La tension croissante au niveau des chaînes logistiques a révélé une menace inédite pour les épargnants français. Le canal de Suez, ancien pilier du commerce mondial, est aujourd’hui en déclin sans précédent : le trafic de conteneurs a chuté de 90 % au cours des derniers mois. Les grandes compagnies maritimes, telles que CMA CGM et Maersk, évitent désormais systématiquement ce canal en prenant des voies alternatives par le cap de Bonne-Espérance.
Ce détour, qui prend entre 10 à 15 jours, ne se limite pas à un simple retard dans les livraisons. Il provoque une hausse significative de l’inflation européenne d’environ 0,7 point, exacerbée par l’augmentation progressive de la taxe carbone européenne (ETS) appliquée aux émissions maritimes. Le résultat : l’inflation française a bondi à un niveau de 1,0 % en février 2026, alors que les épargnes sur le Livret A, rémunérées à 1,5 %, voient leur rendement réel disparaître face aux prix importés.
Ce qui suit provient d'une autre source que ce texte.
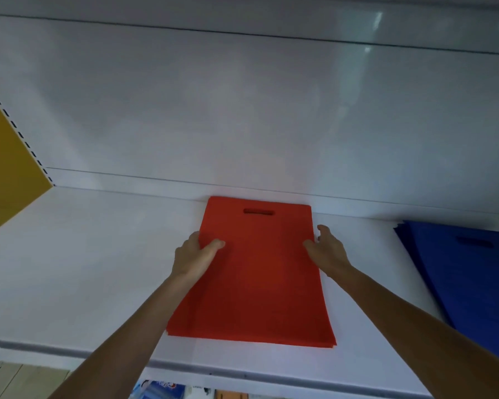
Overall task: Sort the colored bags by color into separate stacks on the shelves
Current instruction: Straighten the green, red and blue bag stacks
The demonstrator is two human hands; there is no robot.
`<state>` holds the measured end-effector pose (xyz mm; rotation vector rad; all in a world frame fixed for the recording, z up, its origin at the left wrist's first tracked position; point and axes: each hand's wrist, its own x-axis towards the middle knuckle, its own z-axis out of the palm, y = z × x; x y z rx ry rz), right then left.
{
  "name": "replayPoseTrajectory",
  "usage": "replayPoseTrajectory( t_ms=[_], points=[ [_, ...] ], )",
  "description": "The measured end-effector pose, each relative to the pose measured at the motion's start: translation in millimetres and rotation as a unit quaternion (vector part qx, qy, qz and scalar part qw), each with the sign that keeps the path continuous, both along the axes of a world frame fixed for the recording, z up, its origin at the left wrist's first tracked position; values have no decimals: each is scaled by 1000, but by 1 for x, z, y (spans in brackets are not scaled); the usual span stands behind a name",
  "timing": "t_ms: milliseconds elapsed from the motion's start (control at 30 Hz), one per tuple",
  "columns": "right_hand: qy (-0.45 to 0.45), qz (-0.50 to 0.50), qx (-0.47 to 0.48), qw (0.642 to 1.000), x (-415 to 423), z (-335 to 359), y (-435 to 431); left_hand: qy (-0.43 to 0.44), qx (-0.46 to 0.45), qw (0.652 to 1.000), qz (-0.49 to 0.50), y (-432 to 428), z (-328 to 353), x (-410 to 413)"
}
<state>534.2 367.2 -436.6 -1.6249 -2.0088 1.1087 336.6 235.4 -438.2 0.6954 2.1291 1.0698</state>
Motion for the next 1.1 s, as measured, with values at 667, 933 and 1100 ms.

La France, qui a longtemps été considérée comme un pilier stable de la zone euro, est désormais en danger. Avec une dette de 3 400 milliards d’euros (soit 117 % du PIB), le pays se trouve dans une situation critique. En 2026, l’État devra emprunter 310 milliards d’euros pour éviter un effondrement économique irréparable, marquant la fin de la période d’élégance financière que l’on croyait durable.